Brief -
If a line contains "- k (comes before", it is the last one to write out; begin with the first line of the records and copy each exactly.

Task inputs -
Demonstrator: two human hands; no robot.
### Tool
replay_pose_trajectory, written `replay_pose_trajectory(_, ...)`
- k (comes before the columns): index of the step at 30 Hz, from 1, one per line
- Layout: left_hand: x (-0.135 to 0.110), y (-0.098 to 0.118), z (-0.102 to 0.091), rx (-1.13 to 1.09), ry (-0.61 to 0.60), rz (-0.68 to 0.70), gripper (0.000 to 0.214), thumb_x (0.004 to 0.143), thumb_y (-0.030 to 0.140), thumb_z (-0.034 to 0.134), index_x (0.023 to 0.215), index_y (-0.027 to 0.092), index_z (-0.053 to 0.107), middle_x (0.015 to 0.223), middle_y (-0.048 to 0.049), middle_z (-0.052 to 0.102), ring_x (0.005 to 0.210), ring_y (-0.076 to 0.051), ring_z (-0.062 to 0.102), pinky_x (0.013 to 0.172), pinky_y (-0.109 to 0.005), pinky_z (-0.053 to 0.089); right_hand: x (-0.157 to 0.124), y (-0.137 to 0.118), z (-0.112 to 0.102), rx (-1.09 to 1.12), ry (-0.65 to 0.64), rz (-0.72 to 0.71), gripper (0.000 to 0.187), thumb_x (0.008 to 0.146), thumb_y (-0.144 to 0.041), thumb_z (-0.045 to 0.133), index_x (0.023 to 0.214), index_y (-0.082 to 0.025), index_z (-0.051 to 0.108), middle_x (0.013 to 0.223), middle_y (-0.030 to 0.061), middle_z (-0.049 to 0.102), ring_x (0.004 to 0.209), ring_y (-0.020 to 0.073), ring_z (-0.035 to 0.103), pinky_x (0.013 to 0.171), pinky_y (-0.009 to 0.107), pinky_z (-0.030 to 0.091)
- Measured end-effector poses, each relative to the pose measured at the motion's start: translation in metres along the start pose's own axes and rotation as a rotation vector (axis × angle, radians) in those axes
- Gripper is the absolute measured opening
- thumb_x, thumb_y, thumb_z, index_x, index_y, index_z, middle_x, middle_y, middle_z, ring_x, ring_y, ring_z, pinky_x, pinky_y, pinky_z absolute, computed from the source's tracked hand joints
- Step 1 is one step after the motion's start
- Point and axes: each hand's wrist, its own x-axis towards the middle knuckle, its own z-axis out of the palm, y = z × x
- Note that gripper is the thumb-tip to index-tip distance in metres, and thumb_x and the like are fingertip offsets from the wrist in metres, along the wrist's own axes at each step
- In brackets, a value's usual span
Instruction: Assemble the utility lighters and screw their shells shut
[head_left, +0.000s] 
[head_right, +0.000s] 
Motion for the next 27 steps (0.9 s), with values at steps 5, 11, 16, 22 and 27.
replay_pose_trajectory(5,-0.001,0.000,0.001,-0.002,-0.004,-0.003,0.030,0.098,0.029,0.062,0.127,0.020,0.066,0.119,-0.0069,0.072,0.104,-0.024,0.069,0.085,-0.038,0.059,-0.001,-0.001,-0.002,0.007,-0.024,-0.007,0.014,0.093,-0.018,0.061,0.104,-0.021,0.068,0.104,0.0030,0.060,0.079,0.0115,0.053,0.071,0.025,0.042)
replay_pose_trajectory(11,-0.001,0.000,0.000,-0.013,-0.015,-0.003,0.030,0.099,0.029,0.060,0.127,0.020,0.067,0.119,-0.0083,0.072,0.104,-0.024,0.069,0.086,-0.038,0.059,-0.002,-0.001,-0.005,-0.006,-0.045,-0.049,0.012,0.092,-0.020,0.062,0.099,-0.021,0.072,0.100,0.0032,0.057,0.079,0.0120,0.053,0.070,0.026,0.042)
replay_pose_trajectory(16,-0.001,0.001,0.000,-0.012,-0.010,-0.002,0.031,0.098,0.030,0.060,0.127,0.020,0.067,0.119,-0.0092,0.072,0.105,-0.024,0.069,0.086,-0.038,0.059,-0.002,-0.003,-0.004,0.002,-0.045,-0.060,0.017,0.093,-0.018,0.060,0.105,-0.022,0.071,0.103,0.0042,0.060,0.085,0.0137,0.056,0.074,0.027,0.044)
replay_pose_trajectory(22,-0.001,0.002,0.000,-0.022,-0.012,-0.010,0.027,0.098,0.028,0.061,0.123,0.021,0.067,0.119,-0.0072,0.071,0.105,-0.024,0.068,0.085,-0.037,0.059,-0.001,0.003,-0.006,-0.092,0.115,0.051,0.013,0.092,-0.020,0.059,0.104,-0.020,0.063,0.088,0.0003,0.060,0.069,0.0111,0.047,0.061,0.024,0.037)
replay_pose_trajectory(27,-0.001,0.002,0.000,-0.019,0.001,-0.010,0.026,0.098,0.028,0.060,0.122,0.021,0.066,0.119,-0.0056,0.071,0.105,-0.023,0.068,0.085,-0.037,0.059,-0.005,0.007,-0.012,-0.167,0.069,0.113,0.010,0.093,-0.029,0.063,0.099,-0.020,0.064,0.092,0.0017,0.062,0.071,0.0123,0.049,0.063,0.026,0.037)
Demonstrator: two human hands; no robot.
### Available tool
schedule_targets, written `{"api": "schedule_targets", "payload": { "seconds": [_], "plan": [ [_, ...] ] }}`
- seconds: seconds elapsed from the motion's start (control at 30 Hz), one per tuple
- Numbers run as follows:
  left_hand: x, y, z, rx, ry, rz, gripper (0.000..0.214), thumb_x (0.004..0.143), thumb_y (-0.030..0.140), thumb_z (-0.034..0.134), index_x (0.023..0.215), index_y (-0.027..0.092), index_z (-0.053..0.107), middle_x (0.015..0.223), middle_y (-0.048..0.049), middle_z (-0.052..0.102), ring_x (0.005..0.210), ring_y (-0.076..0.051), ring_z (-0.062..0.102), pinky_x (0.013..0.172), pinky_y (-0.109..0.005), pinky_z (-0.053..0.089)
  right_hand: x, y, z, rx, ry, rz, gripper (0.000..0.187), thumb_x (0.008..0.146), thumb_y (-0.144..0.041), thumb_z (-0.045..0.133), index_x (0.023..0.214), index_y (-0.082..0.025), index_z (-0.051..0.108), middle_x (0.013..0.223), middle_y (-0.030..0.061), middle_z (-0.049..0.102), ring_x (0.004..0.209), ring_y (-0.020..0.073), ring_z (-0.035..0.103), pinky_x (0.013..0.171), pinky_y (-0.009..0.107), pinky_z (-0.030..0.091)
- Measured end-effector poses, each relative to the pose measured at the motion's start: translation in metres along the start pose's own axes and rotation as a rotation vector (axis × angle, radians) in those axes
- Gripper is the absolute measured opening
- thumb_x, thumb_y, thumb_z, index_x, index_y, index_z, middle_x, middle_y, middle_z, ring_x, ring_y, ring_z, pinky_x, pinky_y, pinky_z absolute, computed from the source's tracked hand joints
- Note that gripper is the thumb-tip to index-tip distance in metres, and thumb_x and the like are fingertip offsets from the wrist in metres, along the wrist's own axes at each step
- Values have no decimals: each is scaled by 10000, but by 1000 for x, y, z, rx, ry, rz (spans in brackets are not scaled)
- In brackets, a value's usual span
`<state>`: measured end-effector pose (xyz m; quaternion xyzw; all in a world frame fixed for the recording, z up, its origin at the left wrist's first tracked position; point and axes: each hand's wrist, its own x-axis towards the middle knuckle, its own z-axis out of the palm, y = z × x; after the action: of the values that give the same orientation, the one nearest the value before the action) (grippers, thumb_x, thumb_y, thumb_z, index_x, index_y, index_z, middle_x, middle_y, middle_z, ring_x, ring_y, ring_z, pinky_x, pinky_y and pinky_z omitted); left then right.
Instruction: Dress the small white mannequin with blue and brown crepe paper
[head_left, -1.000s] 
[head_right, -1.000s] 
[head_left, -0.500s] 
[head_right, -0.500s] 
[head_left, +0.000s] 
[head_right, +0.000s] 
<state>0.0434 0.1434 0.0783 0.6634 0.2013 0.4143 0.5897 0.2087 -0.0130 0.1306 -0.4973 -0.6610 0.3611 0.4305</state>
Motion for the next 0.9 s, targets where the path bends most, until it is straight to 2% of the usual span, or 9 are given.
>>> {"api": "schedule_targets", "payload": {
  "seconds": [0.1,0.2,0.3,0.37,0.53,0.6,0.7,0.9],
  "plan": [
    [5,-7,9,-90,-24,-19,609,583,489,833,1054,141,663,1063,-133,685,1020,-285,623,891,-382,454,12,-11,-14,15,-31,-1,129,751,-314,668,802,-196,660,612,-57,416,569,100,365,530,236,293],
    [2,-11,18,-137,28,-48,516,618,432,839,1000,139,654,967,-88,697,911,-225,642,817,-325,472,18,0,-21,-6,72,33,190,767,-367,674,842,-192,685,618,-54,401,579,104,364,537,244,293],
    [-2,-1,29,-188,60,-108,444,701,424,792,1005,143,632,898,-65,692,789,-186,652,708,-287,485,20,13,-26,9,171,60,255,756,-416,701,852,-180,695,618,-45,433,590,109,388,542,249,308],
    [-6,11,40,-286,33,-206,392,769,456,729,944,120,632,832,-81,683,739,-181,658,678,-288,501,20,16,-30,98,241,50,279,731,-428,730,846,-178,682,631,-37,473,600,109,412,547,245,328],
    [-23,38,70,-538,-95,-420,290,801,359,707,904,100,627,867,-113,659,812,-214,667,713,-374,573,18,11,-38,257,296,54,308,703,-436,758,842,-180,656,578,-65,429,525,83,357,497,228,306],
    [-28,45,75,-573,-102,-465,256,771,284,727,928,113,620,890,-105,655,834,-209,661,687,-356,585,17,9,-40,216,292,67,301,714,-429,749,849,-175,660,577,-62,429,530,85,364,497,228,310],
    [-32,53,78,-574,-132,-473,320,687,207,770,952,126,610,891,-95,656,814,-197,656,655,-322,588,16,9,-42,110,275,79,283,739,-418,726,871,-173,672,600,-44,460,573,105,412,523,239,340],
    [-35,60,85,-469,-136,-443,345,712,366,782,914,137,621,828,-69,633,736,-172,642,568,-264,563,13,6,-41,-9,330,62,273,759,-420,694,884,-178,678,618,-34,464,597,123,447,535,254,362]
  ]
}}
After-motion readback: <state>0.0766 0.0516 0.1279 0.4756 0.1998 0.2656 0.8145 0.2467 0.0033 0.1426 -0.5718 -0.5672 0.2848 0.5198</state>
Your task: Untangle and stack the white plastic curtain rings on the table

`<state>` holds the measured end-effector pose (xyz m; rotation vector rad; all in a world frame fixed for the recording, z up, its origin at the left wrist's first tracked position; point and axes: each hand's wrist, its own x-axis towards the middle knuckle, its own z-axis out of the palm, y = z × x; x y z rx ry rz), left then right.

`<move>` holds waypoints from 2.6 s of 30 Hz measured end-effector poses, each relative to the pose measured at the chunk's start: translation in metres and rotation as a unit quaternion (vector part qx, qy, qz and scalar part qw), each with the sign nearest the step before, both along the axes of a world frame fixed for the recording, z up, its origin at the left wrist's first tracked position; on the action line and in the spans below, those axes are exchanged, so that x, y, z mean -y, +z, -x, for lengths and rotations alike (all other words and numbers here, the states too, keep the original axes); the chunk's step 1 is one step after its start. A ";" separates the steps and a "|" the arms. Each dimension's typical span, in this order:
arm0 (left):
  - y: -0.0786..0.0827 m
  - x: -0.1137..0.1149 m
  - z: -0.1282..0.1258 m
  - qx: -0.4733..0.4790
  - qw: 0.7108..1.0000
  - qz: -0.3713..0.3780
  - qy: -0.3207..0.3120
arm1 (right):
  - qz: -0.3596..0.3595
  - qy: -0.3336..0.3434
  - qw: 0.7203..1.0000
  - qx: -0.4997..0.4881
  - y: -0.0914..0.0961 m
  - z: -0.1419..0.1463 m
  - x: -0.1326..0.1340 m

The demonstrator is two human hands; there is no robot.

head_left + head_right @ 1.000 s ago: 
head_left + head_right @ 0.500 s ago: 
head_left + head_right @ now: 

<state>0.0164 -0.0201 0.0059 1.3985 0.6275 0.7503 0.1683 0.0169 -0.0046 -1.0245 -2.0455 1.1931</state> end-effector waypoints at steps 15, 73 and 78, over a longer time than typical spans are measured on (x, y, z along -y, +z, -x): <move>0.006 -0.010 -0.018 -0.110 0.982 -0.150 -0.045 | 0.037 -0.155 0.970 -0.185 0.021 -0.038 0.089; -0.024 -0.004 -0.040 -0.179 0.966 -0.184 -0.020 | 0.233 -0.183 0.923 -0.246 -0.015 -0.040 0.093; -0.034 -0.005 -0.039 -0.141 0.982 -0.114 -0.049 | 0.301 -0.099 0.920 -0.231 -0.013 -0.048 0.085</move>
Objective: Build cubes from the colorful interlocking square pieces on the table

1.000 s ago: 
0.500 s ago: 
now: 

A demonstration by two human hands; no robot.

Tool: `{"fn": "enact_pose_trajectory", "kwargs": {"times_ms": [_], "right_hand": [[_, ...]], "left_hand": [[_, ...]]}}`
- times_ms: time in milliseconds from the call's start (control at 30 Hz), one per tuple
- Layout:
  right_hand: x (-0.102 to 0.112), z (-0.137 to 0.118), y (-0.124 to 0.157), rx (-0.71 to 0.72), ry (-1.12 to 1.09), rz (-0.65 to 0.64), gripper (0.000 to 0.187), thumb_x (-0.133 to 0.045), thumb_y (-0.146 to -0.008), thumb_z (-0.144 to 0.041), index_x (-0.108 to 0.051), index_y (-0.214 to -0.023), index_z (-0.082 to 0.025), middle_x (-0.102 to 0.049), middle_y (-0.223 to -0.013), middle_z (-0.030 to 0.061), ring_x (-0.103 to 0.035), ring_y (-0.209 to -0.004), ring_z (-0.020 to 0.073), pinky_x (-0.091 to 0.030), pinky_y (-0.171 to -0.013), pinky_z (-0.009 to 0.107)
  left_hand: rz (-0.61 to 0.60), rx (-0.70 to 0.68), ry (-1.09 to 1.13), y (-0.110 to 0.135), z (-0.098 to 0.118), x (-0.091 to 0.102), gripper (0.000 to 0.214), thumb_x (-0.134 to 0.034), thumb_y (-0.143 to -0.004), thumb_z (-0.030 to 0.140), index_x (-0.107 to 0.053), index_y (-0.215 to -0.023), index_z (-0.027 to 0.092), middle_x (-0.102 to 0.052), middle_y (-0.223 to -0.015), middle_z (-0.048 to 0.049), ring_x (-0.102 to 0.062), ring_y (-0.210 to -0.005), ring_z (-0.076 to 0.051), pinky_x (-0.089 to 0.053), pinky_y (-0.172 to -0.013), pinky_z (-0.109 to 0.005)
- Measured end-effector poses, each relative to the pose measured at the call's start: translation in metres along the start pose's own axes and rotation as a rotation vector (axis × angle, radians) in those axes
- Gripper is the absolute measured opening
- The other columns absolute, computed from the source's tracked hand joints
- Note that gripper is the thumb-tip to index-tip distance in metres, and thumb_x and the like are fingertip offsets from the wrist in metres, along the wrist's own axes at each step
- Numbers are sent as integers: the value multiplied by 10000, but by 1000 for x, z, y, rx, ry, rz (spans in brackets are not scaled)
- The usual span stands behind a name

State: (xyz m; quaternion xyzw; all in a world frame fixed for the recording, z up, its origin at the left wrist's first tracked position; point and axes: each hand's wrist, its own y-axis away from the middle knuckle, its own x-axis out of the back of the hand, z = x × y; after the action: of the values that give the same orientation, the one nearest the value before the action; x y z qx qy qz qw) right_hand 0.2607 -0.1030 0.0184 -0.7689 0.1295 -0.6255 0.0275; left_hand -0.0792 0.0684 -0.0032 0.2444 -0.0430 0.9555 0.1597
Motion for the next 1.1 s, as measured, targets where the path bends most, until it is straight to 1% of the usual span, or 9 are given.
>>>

Finished task -
Demonstrator: two human hands; no robot.
### Tool
replay_pose_trajectory, written `replay_pose_trajectory(_, ...)`
- k (comes before the columns): index of the step at 30 Hz, from 1, one per line

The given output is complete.